UDOT, aided by federal grant money, completed a multi-faceted project, including an animal overpass on Parley’s Summit, a climbing lane, and a noise wall.
Ferguson said it’s a little harder to get the state to support a project devoted to the fencing.
“Because if we continue at this rate, you know, we’re doing a mile at a time, which equates to a half-mile on each side of the interstate,” she said. “It’s going to be 20 years at this rate before we see that fencing complete, just past Silver Creek Junction. So that’s where we’re at right now. But the successes are, the wildlife bridge is working. The wildlife fencing is working. The animals that are walking the fencing to where it ends, and crossing the freeway—that’s our Achilles’ heel right now.”
She added there are a few individual trouble spots along the Interstate.
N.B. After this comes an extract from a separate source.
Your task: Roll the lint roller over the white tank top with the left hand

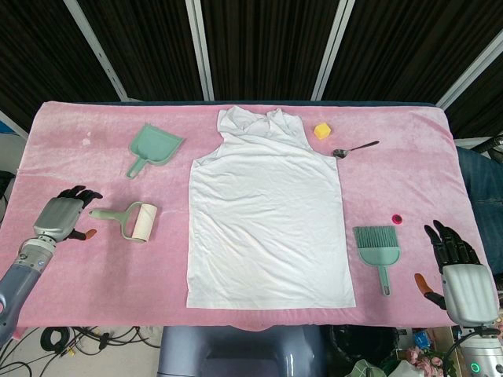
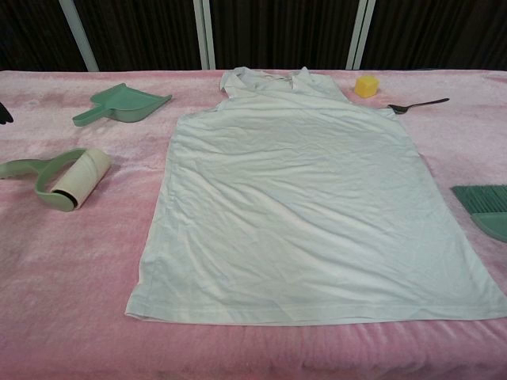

“Concerned about that area by the Hi-Ute Ranch. It still has right-of-way fencing,” she said. “The wildlife fencing ends just right there, and we have seen multiple wildlife deaths over this past winters, especially in springs that they cross to go from the Rasmussen side to the Kilby side, and via that Hi-Ute Ranch corridor. Also, the Swaner Preserve is just east of Kimball. Huge migration pattern there crossing I-80 back and forth. So we’re concerned that we need to complete this fencing along I-80. And then hopefully by the time we get that finished, then the studies will be complete on 224, and we can address that area appropriately as well.”
Ferguson said they’ve raised a little over $100,000 thanks to support from the community. To complete the next mile of fencing they need another $900,000. She said UDOT has agreed to receive the money by November, which gives them time to raise the funding during Live PC Give PC and other efforts.
On the positive side, indications are that the wildlife overpass at Parley’s Summit, intended as an experiment by UDOT, has been a success. Animals have acclimated to the crossing sooner than was expected.
“In 2011, the wildlife fencing in Parley’s Canyon, just west of Parley’s Summit, was completed. So the wildlife already had an idea of, “We have to walk from something to get across.” But then it ended, right at Parley’s Summit where the county line is. So putting the bridge in—it may not be the best location for a wildlife overpass. But the wildlife had a few years of experience walking the fence line, and say, “Oh, hey, we have an option right here.”